Americans Dependent on Government Aid
The United States economy has been fundamentally transformed. In the days of America’s greatness, its citizens regarded themselves as their chief source of income. They worked hard to provide for themselves and their relatives because they knew that self-sufficient family units were the basic building blocks of any stable society. Yet for the past half-century, Americans have been looking to the government to provide for them.
A new report by the Economic Innovation Group reveals that in 2022 Americans received $3.8 trillion in transfer income from the federal government. Therefore, the government is now spending 78 percent of the taxes it collects on Social Security, Medicare, Medicaid and other welfare programs. This figure is so high because the average American now receives 18 percent of his or her annual income from welfare programs.
As recently as 1970, the average American only received 8 percent of his income from the state. This means the populace is twice as reliant on the government as it was three generations ago. The main reasons for this dramatic increase are an aging population and the Affordable Care Act (colloquially known as Obamacare).
The fertility rate in the U.S. has dropped from 2.4 children per woman in 1970 to 1.8 children per woman today. This reduction in family size has caused the number of people over age 65 to balloon from 10 percent of the population in 1970 to 17 percent today. Most of these elderly citizens utilize the government’s Social Security and Medicare programs, so 56 percent of the $3.8 trillion the government spends in transfer income goes to them. Most of the remaining 44 percent go to Medicaid and Affordable Healthcare programs.
This model is unsustainable. Social Security has a rate of return of about 2 percent above inflation, making it one of the worst accounts someone could invest in for retirement. The program may have worked in 1970 when there were 3.7 full-time workers for every Social Security recipient. But it does not work in 2024, when there are only 2.9 full-time workers for every government recipient. The government is already spending nearly 80 percent of its tax revenues on retirement, healthcare and welfare. This leaves very little for actually running the country. That is the main reason why the government runs trillion-dollar deficits.
Once upon a time, Democrats promised greater largesse while Republicans advocated for a leaner state. But now both parties are promising free healthcare and huge retirement checks because they know a large portion of the public is dependent on these programs. These promises may be politically expedient, but America is the fast track to bankruptcy unless the state relinquishes womb-to-tomb responsibility over people’s lives.

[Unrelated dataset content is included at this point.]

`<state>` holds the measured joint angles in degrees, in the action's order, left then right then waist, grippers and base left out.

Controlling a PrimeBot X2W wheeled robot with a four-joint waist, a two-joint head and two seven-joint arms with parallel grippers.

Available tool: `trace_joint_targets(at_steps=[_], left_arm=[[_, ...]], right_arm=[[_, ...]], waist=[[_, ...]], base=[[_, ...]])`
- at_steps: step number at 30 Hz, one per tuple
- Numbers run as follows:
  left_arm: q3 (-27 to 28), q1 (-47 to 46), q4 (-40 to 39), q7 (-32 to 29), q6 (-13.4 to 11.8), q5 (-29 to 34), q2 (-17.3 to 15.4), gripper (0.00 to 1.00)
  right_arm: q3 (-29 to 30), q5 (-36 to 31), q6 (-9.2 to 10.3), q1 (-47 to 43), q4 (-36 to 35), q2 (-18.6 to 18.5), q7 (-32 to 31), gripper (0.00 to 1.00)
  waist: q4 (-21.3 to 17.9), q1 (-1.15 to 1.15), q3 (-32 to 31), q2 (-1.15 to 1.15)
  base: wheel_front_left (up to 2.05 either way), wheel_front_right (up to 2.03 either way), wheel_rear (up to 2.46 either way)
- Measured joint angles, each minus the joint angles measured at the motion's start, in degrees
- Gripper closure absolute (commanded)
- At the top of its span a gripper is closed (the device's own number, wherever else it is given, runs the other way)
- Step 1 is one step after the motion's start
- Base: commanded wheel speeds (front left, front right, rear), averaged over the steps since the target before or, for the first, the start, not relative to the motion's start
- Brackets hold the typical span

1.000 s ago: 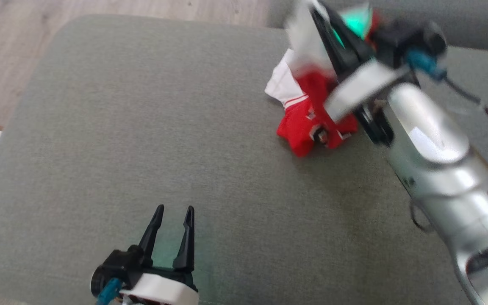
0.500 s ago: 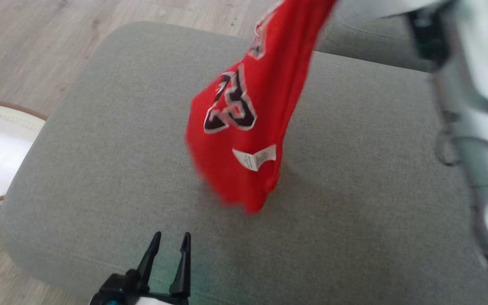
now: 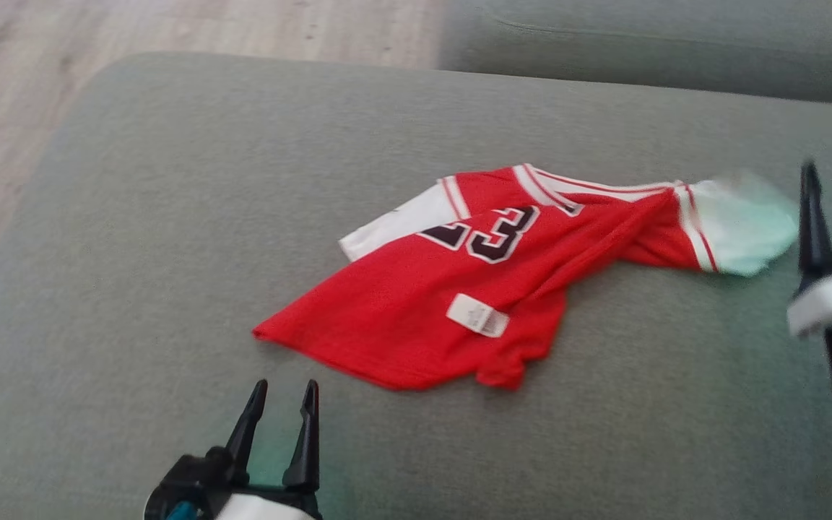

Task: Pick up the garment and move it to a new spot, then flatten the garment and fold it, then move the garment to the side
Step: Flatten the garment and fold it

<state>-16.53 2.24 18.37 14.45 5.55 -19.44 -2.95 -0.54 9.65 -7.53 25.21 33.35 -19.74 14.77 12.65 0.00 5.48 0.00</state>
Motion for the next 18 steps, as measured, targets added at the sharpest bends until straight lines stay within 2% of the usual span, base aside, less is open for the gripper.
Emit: trace_joint_targets(at_steps=[3,10,13,14,18], left_arm=[[-0.1,-0.7,0.0,0.0,0.1,0.0,0.0,0.0],[-3.1,-2.4,-0.2,0.0,0.7,-0.7,0.0,0.0],[-6.9,-3.9,-0.1,0.0,1.3,-1.6,0.0,0.0],[-10.1,-5.4,0.6,0.0,1.5,-2.6,0.0,0.0],[-15.7,-9.0,4.4,0.0,1.6,-5.5,0.0,0.0]], right_arm=[[3.1,0.0,0.0,-6.8,-4.4,2.3,0.0,0.0],[2.7,-0.1,0.0,-16.0,-12.5,8.8,0.0,0.0],[1.8,-0.3,0.0,-17.1,-14.4,10.4,0.0,0.0],[0.6,-0.7,0.0,-17.3,-15.2,11.0,0.0,0.0],[-1.3,-0.6,-0.01,-17.3,-15.3,11.8,0.0,0.0]], waist=[[-2.2,0.0,0.1,0.0],[-6.8,0.0,0.2,0.0],[-8.4,0.0,0.3,0.0],[-9.6,0.0,0.5,0.0],[-11.8,0.0,1.3,0.0]], base=[[0.0,0.0,0.0],[0.0,0.0,0.0],[0.0,0.0,0.0],[0.0,0.0,0.0],[0.0,0.0,0.0]])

Political analyst Mark Steyn once wrote in the New York Post: “Once upon a time, in Britain, Europe and beyond, ambitious leftists nationalized industries—steel, coal, planes, cars, banks—but it was such a self-evident disaster that it’s been more or less abandoned, at least by those who wish to remain electorally viable. On the other hand, the nationalization of the family proceeds apace, and America is as well advanced on that path as anywhere else.” He then quoted Prof. R. Vaidyanathan saying, “The West has nationalized families over the last 60 years. Old age, ill health, single motherhood—everything is the responsibility of the state.”
Today, many people take it for granted that the government should provide for the elderly, the sick and the poor. Yet decades of federal attempts to perform societal functions that used to be performed by the nuclear family have plunged the nation into $35 trillion in debt.
The late Herbert W. Armstrong warned this would happen back in 1956, when he wrote, “When any nation begins to look to its government to provide, that nation is on a greased toboggan-slide to decay and to oblivion. It brought about the fall of Rome. It brought about the fall of proud Babylon long before. And it’s bringing about the fall of America today.”
The Apostle Paul wrote that “if any provide not for his own, and especially for those of his own house, he hath denied the faith and is worse than an infidel” (1 Timothy 5:8). This verse shows us that a godly economy is built on a foundation of strong families that produce enough to take care of themselves and give to others.
Modern policy makers have tried to replace the need for personal responsibility and strong families with a myriad of ill-managed bureaucracies that are pushing the government further and further into debt. This strategy will only succeed in hastening a national collapse much more devastating than the fall of the Roman Empire.